A comprehensive clinical examination is the basis for selecting further diagnostic steps:
- General physical examination – including blood pressure, pulse, body temperature, body weight, body height; furthermore:
- Inspection (viewing).
- Skin (normal: intact; abrasions/wounds, redness, hematomas (bruises), scars) and mucous membranes.
- Gait (fluid, limping).
- Body or joint posture (upright, bent, relieved posture) [hunchback formation; increased cervical lordosis and thoracic kyphosis].
- Malpositions [deformities, contractures, shortenings]
- Muscle atrophies (side comparison!, if necessary circumference measurements).
- Joint [abrasions/wounds, swelling (tumor), redness (rubor), hyperthermia (calor); injury indications such as hematoma formation, arthritic joint lumpiness, leg axis assessment].
- Palpation (palpation) of vertebral bodies, tendons, ligaments; musculature (tone, tenderness, contractures of paraverebral muscles); soft tissue swelling; tenderness (localization! ); restricted mobility (movement restrictions of the spine); “tapping signs” (testing of painfulness of the spinous processes, transverse processes as well as the costotransverse joints (vertebral-rib joints) and the back muscles); illiosacral joints (sacroiliac joint) (pressure and tapping pain? ; compression pain, from the front, side or saggital); hyper- or hypomobility? [Sensitivity of the spine to movement; Sensitivity of the spine to vibration; Bony tenderness, especially at the iliac crests and spinous processes]Detection of sacroiliitis (inflammatory, destructive change in the joints between the sacrum and ilium) by the Mennell handle:The patient lies prone. The examiner fixes the sacrum and pelvis with the hand and then hyperextends the thigh dorsally (“backward”). If pain is indicated, this is referred to as a positive Mennell’s sign, i.e., sacroiliitis is probably present. A negative sign does not rule out damage to the sacroiliac joint.

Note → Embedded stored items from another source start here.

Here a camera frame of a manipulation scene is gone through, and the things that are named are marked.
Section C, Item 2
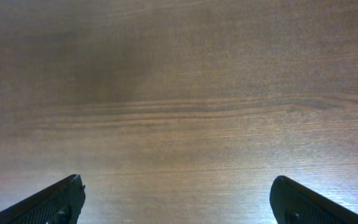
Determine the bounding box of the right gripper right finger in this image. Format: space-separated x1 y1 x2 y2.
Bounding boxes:
269 175 358 224

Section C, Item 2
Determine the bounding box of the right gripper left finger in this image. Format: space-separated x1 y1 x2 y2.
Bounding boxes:
0 174 86 224

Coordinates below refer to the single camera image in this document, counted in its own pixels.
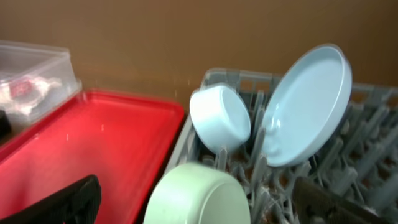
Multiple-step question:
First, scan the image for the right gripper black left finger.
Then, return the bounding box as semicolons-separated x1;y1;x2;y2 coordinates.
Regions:
1;175;101;224

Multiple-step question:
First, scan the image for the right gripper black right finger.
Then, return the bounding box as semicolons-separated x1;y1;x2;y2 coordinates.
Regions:
292;177;389;224

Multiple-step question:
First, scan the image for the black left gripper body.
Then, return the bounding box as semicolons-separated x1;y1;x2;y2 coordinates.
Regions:
0;110;12;139

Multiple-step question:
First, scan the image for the light blue round plate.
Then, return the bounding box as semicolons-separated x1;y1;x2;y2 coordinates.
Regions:
262;44;353;167

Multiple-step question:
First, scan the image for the mint green bowl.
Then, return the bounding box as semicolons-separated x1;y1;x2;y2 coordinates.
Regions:
143;162;251;224

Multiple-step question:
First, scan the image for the light blue bowl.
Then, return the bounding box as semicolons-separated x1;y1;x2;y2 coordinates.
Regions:
189;85;251;154

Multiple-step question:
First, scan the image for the red candy wrapper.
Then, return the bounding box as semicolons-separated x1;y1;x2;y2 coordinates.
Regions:
9;79;37;98

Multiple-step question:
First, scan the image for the grey dishwasher rack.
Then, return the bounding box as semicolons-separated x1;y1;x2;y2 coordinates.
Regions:
167;68;397;223

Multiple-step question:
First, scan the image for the clear plastic bin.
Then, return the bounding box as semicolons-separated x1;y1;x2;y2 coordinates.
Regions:
1;40;82;133

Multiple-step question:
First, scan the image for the red plastic tray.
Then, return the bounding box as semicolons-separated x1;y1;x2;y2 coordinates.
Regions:
1;91;185;223

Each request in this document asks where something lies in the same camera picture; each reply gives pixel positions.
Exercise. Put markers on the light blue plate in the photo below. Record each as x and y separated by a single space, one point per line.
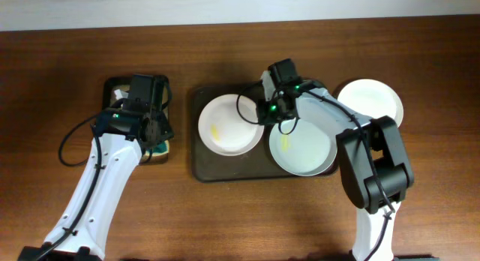
307 151

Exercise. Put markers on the pinkish white plate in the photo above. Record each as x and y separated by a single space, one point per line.
223 131

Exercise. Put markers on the green yellow sponge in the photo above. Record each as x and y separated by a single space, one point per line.
158 151

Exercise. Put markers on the cream white plate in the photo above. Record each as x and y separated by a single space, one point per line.
372 98

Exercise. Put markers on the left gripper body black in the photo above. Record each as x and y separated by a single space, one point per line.
163 134

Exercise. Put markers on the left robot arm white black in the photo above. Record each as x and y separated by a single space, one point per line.
82 230

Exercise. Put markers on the large brown serving tray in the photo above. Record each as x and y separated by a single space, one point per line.
207 166

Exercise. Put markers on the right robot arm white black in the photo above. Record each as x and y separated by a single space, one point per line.
375 170

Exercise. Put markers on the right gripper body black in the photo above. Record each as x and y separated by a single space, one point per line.
271 112

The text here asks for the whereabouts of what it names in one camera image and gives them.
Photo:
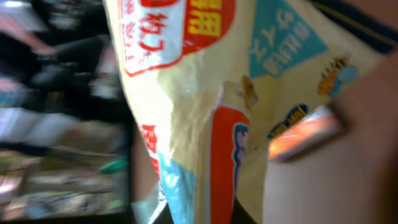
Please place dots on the yellow snack chip bag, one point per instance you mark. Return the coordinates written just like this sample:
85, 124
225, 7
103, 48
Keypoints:
212, 83

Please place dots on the orange tissue pack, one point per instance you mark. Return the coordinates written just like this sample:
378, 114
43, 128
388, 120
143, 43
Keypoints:
317, 126

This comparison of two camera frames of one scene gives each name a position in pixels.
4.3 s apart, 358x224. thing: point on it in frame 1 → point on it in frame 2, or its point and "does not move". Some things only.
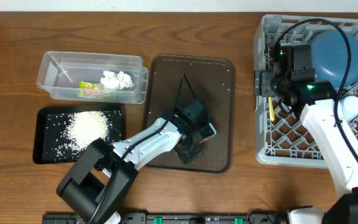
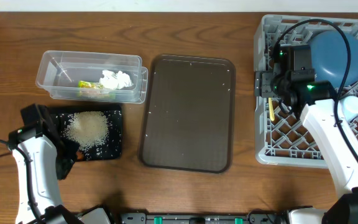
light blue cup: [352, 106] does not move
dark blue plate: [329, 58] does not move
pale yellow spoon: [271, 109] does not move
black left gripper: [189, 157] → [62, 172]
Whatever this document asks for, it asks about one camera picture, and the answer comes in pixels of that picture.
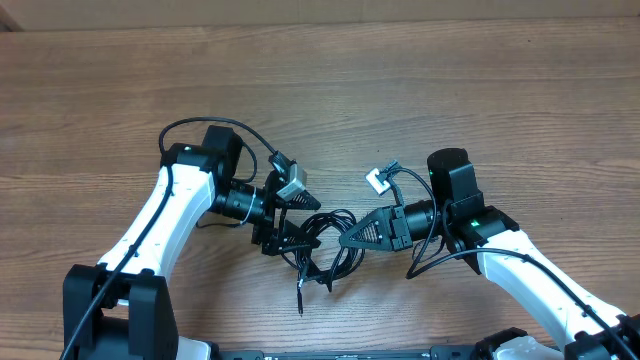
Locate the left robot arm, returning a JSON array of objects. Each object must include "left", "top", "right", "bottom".
[{"left": 61, "top": 117, "right": 321, "bottom": 359}]

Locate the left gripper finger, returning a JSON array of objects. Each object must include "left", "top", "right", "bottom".
[
  {"left": 279, "top": 190, "right": 321, "bottom": 210},
  {"left": 272, "top": 220, "right": 321, "bottom": 253}
]

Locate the black USB cable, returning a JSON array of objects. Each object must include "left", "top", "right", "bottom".
[{"left": 279, "top": 208, "right": 366, "bottom": 316}]

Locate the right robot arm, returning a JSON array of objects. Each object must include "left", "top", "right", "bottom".
[{"left": 339, "top": 148, "right": 639, "bottom": 359}]

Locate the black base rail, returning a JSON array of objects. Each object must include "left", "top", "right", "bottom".
[{"left": 209, "top": 327, "right": 561, "bottom": 360}]

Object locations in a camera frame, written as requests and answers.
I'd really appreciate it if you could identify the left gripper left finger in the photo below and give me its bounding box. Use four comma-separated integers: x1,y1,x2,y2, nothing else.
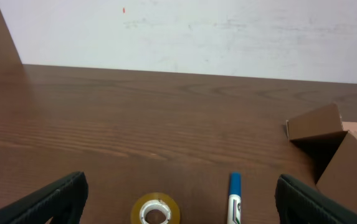
0,171,88,224

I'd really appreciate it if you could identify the blue whiteboard marker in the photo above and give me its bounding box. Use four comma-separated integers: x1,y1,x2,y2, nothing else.
227,172,241,224

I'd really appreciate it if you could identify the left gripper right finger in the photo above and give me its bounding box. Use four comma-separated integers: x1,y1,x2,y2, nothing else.
275,174,357,224

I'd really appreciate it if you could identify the open cardboard box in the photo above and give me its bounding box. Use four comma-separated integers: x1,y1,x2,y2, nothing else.
286,103,357,214

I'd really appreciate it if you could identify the yellow clear tape roll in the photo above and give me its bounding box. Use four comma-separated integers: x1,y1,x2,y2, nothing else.
130,192,181,224

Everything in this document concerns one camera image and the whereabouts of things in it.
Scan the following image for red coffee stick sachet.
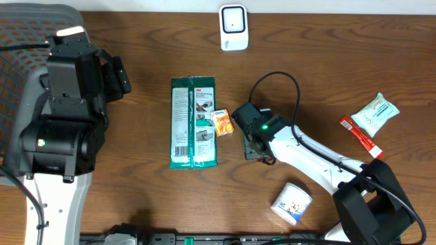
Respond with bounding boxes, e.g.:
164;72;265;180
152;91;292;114
339;116;384;159

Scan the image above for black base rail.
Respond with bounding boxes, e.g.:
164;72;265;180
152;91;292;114
78;223;351;245

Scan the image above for small orange carton box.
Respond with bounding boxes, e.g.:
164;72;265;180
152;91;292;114
211;109;234;137

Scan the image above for white barcode scanner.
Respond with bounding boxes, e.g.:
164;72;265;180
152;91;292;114
219;4;249;51

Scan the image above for white blue labelled jar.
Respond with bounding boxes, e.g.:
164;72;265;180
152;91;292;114
271;183;313;226

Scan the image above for teal white snack packet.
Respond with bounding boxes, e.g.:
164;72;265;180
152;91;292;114
351;93;400;137

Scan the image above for grey plastic mesh basket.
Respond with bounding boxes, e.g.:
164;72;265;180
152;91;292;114
1;3;84;179

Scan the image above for green lid white jar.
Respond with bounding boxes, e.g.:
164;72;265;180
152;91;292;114
257;157;276;165

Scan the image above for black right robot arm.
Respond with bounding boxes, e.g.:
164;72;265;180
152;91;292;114
231;102;420;245

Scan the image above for white red package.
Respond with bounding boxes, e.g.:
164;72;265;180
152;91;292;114
169;76;217;169

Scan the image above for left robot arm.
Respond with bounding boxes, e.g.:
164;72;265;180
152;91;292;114
18;31;131;244

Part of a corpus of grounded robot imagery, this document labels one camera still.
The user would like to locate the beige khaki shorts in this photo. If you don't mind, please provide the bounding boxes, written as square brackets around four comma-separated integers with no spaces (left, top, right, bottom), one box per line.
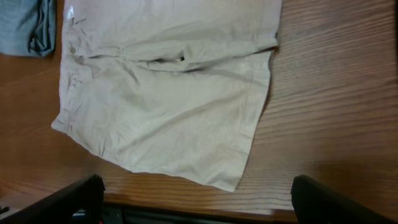
[52,0,282,192]

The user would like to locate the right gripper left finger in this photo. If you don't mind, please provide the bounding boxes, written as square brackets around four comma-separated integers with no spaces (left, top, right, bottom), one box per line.
[1,174,105,224]

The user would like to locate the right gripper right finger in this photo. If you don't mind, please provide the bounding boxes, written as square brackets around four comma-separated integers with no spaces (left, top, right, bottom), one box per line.
[290,175,395,224]

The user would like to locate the folded light blue jeans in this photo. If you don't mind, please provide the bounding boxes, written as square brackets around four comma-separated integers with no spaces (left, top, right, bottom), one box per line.
[1,0,57,57]

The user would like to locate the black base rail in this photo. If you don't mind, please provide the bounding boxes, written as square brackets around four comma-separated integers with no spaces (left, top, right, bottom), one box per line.
[72,203,248,224]

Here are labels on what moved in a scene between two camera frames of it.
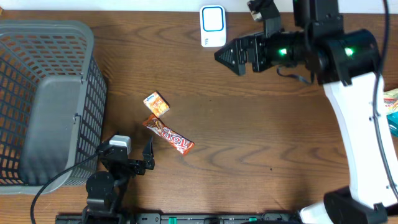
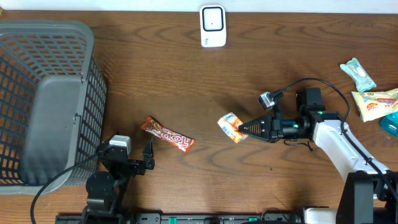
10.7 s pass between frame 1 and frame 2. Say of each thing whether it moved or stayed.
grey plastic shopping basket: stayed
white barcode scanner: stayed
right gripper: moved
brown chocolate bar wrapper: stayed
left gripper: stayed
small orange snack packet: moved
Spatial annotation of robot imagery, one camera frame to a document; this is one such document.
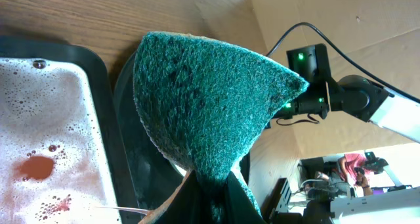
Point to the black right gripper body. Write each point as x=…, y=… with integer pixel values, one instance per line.
x=311, y=63

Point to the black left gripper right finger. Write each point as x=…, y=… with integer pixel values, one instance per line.
x=238, y=208

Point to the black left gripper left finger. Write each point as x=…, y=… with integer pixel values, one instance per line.
x=189, y=206

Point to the green scouring sponge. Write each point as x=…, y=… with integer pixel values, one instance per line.
x=203, y=103

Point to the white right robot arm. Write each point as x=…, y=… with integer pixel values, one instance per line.
x=355, y=95

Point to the black round tray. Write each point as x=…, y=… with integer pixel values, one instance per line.
x=154, y=177

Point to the black rectangular soapy tray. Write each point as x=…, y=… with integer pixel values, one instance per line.
x=62, y=156

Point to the person in red shirt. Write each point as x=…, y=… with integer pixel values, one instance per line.
x=352, y=171

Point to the white background equipment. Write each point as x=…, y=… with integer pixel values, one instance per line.
x=396, y=207

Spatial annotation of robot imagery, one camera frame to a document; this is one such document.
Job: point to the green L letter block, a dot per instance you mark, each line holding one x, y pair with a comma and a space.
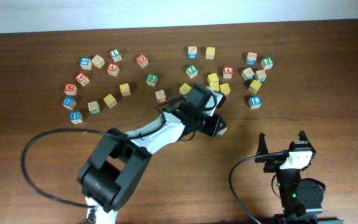
116, 55

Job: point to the green Z letter block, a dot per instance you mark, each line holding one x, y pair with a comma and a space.
191, 71

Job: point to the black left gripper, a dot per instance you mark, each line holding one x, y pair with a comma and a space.
215, 126

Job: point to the yellow block left middle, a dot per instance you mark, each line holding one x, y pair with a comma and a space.
125, 89

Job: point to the yellow block lower right cluster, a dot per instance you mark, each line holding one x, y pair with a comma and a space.
225, 89

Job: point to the red A block left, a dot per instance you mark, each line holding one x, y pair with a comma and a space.
113, 69

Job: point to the blue H block lower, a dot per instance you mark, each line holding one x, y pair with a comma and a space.
76, 117

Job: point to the plain wooden block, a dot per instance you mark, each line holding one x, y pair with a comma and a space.
98, 61

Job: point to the blue X side block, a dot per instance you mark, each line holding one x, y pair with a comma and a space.
251, 58

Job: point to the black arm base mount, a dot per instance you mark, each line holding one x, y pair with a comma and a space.
281, 219

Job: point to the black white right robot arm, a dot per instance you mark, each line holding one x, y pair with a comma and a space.
301, 199

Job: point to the yellow block upper cluster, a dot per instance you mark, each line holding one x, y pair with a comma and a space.
213, 77

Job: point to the wooden block green R side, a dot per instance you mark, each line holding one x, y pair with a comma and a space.
260, 76

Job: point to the yellow top block back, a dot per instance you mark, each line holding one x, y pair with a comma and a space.
210, 53

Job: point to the red 6 number block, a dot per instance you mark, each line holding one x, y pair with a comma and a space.
82, 79

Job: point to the green R letter block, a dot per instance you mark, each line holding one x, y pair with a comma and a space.
152, 79

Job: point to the blue L letter block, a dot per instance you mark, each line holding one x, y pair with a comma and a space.
254, 102

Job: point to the yellow block centre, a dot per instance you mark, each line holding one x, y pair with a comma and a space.
185, 89

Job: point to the green J letter block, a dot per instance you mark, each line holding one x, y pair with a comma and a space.
266, 63

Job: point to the red M letter block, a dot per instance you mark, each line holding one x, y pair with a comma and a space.
70, 89

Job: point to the yellow block cluster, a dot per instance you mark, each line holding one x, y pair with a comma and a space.
213, 77
225, 89
214, 86
254, 86

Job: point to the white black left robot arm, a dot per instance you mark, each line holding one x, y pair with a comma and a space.
114, 169

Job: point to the red a block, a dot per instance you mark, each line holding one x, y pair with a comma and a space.
113, 69
227, 72

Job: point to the blue H block upper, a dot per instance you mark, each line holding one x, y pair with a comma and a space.
69, 103

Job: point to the red I letter block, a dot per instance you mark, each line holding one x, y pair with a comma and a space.
222, 131

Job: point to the red C letter block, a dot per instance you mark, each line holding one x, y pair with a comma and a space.
142, 61

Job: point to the wooden block green side left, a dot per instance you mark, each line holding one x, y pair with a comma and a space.
94, 107

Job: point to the blue h block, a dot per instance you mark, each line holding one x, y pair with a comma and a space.
69, 103
76, 117

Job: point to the wooden block red side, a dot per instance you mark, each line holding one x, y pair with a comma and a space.
160, 96

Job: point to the wooden block blue side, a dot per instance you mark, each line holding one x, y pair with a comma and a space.
248, 74
192, 52

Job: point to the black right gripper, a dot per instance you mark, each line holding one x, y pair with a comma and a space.
273, 163

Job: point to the wooden block blue side right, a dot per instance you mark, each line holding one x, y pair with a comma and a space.
248, 74

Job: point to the yellow block lower left cluster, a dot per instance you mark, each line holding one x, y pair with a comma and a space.
214, 86

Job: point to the red A block right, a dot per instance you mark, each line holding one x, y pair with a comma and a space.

- Palpation of the joints [arthritis (joint inflammation) of the shoulder/hip joints – occurs in up to 35% of affected individuals; arthritis (joint inflammation) of truncal joints (= peripheral arthritis* or/and heel pain) – occurs in up to 30% of cases; * asymmetric synovitis (synovial inflammation) predominantly in the lower extremity (especially knee, ankle joint)]
- Measurement of joint mobility and range of motion of the joint (according to the neutral zero method: the range of motion is expressed as the maximum displacement of the joint from the neutral position in angular degrees, where the neutral position is designated as 0°. The starting position is the “neutral position”: the person stands upright with the arms hanging down and relaxed, the thumbs pointing forward and the feet parallel. The adjacent angles are defined as the zero position. Standard is that the value away from the body is given first). Comparative measurements with the contralateral joint (side comparison) can reveal even small lateral differences.
- Functional tests
- Finger-to-floor distance: assessment of the overall mobility of the spine, hips and pelvis. This is done by measuring the distance between the floor and the fingertips at maximum forward flexion, with the knees extended through. Normal finding: FBA 0-10 cm
- Ott sign: Checking the mobility of the thoracic spine. For this purpose, a skin mark is applied to the standing patient above the spinous process of the seventh cervical vertebra (C7, HWK 7) and 30 cm further caudally (below). The changes in the measured distance during flexion (bending) are recorded. Normal findings: 3-4 cm.
- Schober sign: Checking the mobility of the lumbar spine. For this purpose, a skin mark is applied to the standing patient above the spinous process of S1 and 10 cm further cranial (above). At maximum flexion (after forward bending), the skin marks usually diverge by 5 cm, at retroflexion (after backward bending), the distance decreases by 1-2 cm.
- Ischialgiform pain (or positive Mennel’s sign – with jerky hyperextension of the patient’s extended leg, lying in prone or lateral position, in the sacroiliac joint (ISG). If pain is reported during this process, it is referred to as a positive Mennell’s sign.A negative sign does not rule out damage to the sacroiliac joint).
- Further test: measurement of thoracic respiratory excursion (using measuring tape): restricted respiratory width at the level of the 4th intercostal space (difference between inspiration and expiration usually less than 2 cm).
- Occiput-to-wall distance: when the patient stands with his back against the wall [always pathological in ankylosing spondylitis because of rounded back]
- Inspection (viewing).
- If necessary, ophthalmological examination [due tosymptom: uveitis (inflammation of the middle eye skin (uvea))]
- Health check
Square brackets [ ] indicate possible pathological (pathological) physical findings.